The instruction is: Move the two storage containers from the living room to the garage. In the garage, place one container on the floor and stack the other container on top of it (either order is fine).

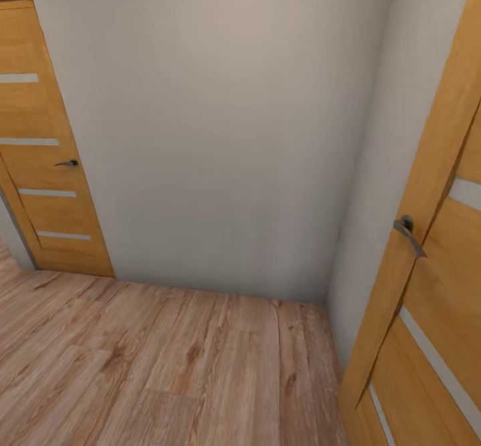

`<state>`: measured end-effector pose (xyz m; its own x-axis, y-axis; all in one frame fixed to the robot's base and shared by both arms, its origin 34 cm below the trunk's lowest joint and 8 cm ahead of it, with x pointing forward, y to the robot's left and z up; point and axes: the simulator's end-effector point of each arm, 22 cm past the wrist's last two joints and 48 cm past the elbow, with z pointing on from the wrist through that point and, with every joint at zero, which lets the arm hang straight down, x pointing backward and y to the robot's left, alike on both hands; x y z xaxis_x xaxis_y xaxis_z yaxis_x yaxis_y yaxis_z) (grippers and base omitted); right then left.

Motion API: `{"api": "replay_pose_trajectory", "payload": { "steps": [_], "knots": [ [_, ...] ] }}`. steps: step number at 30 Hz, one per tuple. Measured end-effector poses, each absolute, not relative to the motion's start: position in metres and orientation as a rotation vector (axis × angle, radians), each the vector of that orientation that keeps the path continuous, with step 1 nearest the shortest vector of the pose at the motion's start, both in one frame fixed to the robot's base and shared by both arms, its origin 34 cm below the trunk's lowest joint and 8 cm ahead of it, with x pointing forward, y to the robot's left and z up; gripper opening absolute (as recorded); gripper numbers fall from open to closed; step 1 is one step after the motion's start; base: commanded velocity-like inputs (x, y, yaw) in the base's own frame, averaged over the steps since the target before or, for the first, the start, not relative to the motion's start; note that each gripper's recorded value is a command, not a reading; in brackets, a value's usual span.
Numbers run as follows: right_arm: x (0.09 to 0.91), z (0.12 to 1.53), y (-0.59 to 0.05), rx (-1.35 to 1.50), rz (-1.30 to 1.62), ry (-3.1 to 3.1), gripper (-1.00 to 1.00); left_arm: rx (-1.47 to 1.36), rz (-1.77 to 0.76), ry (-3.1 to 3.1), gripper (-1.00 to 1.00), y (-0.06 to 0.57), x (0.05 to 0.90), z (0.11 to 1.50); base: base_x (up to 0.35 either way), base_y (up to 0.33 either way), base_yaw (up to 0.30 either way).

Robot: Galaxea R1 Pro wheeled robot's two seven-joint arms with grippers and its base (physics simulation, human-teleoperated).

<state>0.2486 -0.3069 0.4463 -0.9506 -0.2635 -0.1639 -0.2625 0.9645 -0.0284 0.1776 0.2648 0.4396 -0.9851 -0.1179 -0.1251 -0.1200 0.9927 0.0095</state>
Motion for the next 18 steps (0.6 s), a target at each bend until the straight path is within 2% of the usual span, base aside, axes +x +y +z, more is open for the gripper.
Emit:
{"api": "replay_pose_trajectory", "payload": {
  "steps": [18],
  "knots": [
    [0.2489,0.4463,-0.3072,-0.398,-0.01,2.947,1.0,-0.18,0.028,3.011,1.0,0.2657,0.1776,0.4396,0.321,0.0,0.0]
  ]
}}
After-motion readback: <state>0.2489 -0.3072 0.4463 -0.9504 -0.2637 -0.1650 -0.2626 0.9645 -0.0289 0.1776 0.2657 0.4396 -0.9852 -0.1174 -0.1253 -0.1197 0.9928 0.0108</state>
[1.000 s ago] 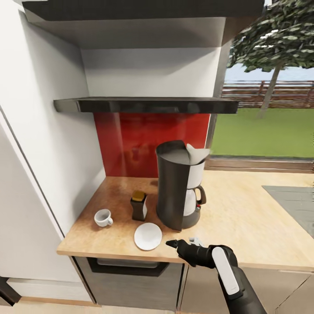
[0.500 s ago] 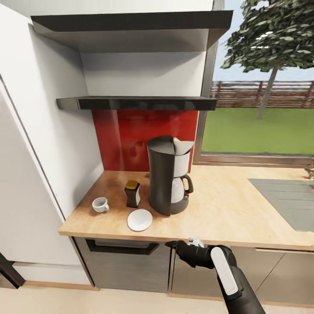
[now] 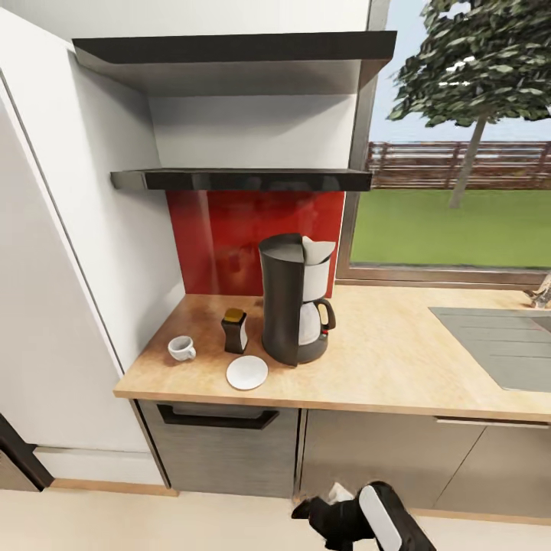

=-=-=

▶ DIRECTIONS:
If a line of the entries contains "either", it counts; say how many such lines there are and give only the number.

▶ RESPONSE TO THE TASK:
2